Но о себе и Вожатом, о Пушкине и Пугачеве скажу отдельно, потому что Вожатый заведет нас далёко, может быть, еще дальше, чем подпоручика Гринева, в самые дебри добра и зла, в то место дебрей, где они неразрывно скручены и, скрутясь, образуют живую жизнь.
Пока же скажу, что Вожатого я любила больше всех родных и незнакомых, больше всех любимых собак, больше всех закаченных в подвал мячей и потерянных перочинных ножиков, больше всего моего тайного красного шкафа, где он был – главная тайна. Больше «Цыган», потому что он был – черней цыган, темней цыган.

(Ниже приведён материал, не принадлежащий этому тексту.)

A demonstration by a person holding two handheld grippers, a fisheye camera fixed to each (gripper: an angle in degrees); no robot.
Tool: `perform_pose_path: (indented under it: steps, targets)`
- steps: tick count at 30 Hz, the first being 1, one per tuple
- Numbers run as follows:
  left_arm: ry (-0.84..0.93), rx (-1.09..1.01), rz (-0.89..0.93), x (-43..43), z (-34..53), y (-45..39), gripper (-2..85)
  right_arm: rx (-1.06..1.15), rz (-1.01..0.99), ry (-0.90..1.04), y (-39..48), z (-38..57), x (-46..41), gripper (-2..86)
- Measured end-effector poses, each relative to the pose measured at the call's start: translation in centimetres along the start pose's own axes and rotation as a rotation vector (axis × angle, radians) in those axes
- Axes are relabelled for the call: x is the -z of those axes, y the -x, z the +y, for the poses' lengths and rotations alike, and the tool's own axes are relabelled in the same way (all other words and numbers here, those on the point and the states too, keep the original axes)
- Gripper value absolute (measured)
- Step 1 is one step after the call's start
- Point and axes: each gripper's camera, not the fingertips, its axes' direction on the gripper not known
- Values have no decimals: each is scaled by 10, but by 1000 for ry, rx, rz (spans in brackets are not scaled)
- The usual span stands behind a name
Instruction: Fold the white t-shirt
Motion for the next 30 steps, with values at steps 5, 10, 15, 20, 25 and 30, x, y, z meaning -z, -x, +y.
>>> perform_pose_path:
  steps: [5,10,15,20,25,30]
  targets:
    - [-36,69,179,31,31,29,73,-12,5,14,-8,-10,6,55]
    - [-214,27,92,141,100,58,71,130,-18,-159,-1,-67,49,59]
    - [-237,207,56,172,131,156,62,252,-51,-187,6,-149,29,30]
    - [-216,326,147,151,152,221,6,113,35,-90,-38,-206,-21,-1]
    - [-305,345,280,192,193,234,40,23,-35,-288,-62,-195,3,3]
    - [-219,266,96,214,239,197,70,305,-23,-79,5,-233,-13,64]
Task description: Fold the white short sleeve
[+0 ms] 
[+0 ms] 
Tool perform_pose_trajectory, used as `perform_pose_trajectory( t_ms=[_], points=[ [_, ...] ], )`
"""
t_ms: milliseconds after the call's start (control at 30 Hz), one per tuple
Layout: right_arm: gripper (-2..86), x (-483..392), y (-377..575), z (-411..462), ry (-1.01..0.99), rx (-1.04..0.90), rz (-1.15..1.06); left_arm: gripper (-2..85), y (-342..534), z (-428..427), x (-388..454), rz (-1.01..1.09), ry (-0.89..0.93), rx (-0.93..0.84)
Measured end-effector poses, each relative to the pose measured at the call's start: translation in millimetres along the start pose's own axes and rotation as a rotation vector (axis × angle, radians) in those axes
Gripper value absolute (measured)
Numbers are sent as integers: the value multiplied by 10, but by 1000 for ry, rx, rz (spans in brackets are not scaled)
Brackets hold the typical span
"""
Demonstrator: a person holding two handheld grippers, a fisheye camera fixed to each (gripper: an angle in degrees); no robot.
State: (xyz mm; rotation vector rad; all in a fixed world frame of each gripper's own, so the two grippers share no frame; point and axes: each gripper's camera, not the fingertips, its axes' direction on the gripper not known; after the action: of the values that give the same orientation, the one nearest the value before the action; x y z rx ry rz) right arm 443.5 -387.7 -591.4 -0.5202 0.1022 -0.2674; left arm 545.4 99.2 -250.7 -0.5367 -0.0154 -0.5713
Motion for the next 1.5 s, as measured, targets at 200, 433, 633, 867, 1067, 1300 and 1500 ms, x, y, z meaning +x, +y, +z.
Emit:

И если я полным голосом могла сказать, что в тайном шкафу жил – Пушкин, то сейчас только шепотом могу сказать: в тайном шкафу жил… Вожатый.
* * *
Под влиянием непрерывного воровского чтения, естественно, обогащался и словарь.
– Тебе какая кукла больше нравится: тетина нюренбергская или крестнина парижская?
– Парижская.
– Почему? – Потому что у нее глаза страстные.
Мать угрожающе:
– Что-о-о?
– Я, – спохватываясь: – Я хотела сказать: страшные.
– То-то же!
Мать не поняла, мать услышала смысл и, может быть, вознегодовала правильно. Но поняла – неправильно. Не глаза – страстные, а я чувство страсти, вызываемое во мне этими глазами (и розовым газом, и нафталином, и словом Париж, и делом сундук, и недоступностью для меня куклы), приписала – глазам. Не я одна. Все поэты. (А потом стреляются – что кукла не страстная!) Все поэты, и Пушкин первый.
* * *
Немножко позже – мне было шесть лет, и это был мой первый музыкальный год – в музыкальной школе Зограф-Плаксиной, в Мерзляковском переулке, был, как это тогда называлось, публичный вечер – рождественский. Давали сцену из «Русалки», потом «Рогнеду» – и:
Теперь мы в сад перелетим,
Где встретилась Татьяна с ним.
Скамейка. На скамейке – Татьяна. Потом приходит Онегин, но не садится, а она встает. Оба стоят. И говорит только он, все время, долго, а она не говорит ни слова. И тут я понимаю, что рыжий кот, Августа Ивановна, куклы не любовь, что это – любовь: когда скамейка, на скамейке – она, потом приходит он и все время говорит, а она не говорит ни слова.
– Что же, Муся, тебе больше всего понравилось? – мать, по окончании.
– Татьяна и Онегин.
– Что? Не «Русалка», где мельница, и князь, и леший? Не «Рогнеда»?
– Татьяна и Онегин.
– Но как же это может быть? Ты же там ничего не поняла? Ну, что ты там могла понять?
Молчу.
Мать, торжествующе:
– Ага, ни слова не поняла, как я и думала. В шесть лет! Но что же тебе там могло понравиться?
– Татьяна и Онегин.
– Ты совершенная дура и упрямее десяти ослов! (Оборачиваясь к подошедшему директору школы, Александру Леонтьевичу Зографу.) Я ее знаю, теперь будет всю дорогу на извозчике на все мои вопросы повторять: «Татьяна и Онегин!» Прямо не рада, что взяла. Ни одному ребенку мира из всего виденного бы не понравилось «Татьяна и Онегин», все бы предпочли «Русалку», потому что – сказка, понятное. Прямо не знаю, что мне с ней делать!!!